Available data |
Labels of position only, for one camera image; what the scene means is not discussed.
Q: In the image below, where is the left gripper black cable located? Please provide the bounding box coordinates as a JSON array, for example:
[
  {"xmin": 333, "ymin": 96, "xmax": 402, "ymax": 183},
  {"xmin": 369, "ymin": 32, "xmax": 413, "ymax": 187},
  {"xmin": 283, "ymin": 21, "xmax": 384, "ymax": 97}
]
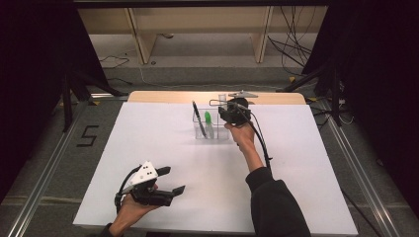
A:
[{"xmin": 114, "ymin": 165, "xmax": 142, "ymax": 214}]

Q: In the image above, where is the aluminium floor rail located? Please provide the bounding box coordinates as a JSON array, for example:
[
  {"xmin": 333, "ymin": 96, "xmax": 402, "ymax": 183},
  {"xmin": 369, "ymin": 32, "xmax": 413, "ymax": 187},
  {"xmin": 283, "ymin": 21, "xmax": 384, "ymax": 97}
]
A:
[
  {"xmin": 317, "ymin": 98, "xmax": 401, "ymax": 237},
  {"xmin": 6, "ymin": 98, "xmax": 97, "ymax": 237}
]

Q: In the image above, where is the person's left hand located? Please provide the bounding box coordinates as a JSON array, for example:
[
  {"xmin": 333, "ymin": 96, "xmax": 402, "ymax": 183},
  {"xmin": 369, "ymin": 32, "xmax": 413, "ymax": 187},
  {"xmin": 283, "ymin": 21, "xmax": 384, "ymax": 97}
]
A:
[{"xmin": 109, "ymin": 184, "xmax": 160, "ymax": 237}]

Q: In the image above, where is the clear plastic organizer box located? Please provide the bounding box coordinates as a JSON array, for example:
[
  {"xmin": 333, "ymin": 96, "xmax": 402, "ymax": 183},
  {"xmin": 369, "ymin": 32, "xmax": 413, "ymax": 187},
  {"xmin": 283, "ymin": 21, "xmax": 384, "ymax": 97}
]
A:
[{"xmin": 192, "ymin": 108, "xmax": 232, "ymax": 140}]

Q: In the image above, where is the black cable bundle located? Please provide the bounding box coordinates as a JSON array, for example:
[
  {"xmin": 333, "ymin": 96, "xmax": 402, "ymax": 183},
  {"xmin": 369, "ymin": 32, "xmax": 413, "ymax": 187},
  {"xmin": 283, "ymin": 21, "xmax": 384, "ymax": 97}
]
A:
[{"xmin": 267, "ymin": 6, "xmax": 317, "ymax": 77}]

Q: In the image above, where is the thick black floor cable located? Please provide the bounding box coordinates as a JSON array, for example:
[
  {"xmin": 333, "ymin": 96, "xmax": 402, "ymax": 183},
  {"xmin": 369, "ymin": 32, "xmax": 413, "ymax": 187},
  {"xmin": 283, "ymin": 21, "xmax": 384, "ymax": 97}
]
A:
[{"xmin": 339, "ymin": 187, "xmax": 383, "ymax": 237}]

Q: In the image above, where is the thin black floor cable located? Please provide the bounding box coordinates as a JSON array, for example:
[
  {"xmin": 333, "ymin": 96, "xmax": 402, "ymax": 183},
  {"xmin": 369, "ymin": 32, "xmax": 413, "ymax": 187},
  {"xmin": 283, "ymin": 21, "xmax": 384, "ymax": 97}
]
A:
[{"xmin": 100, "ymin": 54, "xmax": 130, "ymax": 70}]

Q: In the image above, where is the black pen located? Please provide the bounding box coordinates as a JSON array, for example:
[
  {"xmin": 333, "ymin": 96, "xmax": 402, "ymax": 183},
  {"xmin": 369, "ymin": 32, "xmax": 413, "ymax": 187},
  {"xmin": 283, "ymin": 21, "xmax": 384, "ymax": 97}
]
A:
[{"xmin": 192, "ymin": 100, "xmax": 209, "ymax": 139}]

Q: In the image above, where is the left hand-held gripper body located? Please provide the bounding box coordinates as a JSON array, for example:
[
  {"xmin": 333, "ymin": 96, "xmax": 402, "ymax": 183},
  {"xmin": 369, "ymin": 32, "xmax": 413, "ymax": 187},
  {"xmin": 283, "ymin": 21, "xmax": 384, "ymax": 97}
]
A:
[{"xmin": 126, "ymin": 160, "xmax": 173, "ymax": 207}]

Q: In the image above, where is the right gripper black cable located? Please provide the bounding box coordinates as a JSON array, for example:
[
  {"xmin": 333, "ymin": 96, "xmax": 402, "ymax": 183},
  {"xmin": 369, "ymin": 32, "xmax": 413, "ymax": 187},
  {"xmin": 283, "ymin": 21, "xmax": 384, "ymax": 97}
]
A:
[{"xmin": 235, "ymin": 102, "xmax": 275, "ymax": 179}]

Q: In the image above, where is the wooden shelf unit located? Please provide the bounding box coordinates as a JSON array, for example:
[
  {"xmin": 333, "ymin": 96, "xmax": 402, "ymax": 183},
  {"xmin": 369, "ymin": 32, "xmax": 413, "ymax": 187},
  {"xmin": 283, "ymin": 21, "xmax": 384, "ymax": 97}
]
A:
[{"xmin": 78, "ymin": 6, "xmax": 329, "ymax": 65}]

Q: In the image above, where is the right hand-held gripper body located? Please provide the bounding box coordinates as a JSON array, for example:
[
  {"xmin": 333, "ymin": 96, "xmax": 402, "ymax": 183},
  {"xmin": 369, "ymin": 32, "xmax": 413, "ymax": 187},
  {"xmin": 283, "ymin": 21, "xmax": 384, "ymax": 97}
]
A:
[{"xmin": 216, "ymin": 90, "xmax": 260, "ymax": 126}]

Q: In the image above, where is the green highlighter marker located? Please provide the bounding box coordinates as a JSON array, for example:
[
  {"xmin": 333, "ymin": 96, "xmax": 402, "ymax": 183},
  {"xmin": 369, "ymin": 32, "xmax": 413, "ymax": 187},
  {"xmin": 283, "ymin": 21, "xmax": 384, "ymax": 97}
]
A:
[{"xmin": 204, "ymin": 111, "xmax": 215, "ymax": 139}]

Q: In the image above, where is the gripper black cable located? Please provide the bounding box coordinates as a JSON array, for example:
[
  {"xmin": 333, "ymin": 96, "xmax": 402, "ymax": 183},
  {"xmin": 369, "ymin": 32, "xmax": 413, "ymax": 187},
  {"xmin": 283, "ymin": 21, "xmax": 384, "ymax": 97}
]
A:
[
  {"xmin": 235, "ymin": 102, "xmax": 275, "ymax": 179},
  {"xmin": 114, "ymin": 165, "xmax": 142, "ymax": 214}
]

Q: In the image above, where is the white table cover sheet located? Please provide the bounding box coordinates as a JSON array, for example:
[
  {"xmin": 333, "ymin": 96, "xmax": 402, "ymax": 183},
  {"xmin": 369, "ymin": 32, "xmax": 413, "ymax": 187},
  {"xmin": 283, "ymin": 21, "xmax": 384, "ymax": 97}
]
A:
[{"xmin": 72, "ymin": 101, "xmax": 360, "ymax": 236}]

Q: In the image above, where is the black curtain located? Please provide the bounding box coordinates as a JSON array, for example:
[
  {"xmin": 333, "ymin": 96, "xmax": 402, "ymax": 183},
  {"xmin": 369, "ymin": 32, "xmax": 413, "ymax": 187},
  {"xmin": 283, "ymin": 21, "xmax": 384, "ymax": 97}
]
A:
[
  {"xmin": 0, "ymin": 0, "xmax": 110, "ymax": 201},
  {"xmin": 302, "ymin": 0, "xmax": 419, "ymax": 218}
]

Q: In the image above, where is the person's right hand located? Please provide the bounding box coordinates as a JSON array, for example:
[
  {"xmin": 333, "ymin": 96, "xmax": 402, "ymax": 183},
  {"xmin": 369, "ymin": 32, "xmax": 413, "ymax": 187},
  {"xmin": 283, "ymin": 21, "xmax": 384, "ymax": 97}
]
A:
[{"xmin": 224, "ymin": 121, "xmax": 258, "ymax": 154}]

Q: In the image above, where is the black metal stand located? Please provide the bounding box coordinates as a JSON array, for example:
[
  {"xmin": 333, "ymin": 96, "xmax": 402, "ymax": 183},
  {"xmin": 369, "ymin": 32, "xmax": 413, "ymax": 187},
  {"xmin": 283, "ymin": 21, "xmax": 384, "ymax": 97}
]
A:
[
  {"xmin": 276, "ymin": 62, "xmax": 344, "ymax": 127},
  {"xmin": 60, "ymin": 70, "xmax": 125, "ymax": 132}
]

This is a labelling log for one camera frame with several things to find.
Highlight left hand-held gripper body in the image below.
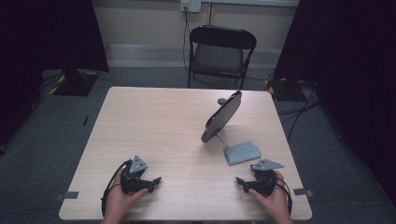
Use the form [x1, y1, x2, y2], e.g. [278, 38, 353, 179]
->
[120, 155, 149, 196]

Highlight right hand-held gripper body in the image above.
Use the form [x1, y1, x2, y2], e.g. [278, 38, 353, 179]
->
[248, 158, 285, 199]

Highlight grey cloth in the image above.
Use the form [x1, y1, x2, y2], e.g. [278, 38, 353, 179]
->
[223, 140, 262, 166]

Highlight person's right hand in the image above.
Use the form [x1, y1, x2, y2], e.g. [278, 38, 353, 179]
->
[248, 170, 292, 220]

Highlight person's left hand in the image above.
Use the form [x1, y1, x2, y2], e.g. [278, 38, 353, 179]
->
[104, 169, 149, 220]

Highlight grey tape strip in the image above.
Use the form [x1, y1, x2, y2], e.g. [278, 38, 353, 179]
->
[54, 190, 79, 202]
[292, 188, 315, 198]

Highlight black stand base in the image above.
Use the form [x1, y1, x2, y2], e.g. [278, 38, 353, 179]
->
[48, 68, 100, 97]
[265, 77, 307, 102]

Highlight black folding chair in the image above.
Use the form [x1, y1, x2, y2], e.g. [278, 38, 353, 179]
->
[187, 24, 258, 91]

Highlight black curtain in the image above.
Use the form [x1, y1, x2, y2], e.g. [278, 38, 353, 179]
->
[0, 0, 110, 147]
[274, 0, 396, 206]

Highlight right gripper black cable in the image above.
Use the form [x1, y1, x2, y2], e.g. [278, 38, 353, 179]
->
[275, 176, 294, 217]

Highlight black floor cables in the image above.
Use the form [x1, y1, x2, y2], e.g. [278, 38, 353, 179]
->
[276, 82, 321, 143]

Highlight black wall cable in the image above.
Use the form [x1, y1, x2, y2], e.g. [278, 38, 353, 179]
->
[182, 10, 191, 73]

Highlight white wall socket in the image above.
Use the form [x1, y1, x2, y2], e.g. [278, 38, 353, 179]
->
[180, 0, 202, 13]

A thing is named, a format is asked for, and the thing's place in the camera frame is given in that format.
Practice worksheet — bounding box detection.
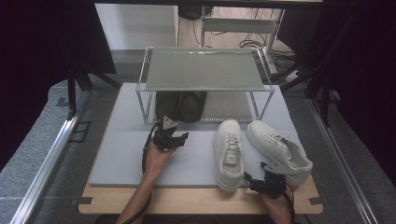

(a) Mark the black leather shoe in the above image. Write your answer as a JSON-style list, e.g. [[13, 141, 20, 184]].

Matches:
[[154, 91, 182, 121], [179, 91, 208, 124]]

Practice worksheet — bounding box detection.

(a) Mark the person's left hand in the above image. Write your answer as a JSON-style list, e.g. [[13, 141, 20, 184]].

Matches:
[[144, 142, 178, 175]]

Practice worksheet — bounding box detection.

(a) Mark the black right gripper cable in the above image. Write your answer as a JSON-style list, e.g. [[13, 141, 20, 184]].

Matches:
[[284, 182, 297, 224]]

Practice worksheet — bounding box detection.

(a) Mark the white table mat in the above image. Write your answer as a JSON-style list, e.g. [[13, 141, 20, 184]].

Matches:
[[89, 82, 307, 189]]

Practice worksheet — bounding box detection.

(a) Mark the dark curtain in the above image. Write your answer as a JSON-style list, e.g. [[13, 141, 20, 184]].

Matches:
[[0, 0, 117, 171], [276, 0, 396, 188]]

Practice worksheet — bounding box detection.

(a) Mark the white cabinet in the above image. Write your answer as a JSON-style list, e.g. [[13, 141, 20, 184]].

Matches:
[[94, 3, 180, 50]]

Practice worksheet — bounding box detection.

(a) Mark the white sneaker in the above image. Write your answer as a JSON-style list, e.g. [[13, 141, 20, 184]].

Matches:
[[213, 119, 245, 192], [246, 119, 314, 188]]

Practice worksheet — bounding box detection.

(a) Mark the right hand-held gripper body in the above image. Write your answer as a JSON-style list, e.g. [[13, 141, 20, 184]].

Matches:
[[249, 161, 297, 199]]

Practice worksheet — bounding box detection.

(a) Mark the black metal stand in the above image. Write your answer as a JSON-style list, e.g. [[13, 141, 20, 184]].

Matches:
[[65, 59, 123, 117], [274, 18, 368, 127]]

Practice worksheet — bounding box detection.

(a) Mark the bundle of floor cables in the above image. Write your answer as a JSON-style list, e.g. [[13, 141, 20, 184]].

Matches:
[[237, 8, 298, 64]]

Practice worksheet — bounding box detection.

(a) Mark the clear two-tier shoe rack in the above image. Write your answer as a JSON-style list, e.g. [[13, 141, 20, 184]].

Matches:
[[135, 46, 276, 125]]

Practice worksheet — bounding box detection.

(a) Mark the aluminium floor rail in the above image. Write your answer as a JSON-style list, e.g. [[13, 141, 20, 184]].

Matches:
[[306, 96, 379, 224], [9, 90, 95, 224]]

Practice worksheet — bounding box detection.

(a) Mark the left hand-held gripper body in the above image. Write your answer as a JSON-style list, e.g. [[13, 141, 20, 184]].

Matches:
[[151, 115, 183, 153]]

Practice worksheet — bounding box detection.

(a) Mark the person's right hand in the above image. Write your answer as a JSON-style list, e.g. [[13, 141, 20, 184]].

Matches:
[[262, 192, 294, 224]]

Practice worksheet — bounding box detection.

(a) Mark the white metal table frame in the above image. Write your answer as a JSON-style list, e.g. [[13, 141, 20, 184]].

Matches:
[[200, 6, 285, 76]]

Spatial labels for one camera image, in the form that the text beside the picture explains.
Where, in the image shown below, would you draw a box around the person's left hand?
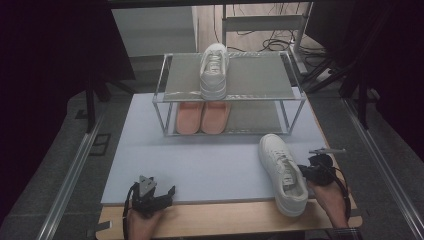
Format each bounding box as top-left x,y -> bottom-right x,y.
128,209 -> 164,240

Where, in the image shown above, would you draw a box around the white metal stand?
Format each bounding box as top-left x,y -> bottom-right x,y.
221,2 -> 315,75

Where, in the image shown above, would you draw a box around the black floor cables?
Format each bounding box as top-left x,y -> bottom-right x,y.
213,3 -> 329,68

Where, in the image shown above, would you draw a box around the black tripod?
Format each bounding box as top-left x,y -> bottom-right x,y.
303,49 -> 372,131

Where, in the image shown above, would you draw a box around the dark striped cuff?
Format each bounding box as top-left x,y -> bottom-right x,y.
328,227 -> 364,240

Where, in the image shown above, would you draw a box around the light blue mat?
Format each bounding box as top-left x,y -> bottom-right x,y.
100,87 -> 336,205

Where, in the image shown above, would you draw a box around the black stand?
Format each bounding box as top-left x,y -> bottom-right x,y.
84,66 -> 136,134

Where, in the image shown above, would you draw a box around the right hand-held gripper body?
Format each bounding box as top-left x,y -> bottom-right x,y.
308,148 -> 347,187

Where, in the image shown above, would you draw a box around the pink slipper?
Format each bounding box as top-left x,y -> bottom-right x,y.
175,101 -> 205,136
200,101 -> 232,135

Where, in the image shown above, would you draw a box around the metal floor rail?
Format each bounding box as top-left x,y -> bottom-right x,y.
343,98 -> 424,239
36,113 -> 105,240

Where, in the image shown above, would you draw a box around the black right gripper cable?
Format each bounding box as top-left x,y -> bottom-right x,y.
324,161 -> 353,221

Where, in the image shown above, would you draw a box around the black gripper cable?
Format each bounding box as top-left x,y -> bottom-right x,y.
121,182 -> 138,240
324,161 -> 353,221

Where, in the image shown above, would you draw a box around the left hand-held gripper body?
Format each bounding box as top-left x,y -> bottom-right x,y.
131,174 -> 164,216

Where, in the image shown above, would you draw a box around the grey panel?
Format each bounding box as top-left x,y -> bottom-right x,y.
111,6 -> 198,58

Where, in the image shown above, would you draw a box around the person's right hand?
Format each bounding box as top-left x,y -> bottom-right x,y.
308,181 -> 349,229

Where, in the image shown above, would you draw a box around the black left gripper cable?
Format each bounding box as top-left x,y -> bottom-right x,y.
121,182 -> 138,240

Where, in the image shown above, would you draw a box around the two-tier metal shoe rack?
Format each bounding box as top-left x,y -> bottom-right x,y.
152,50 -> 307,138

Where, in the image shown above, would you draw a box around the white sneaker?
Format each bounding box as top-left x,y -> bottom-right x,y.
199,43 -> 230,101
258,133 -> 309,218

Exercise aim | Please filter the data down to the lines containing the word "camera".

Output of the exercise |
Labels of position only, for one camera image; what the scene means is not discussed.
This is a labelling log for one camera frame with several things to find.
A thing is named, a format is asked for, and the thing's place in the camera frame is given in that format.
Spatial labels for one camera image, in the form that the text beside the picture explains.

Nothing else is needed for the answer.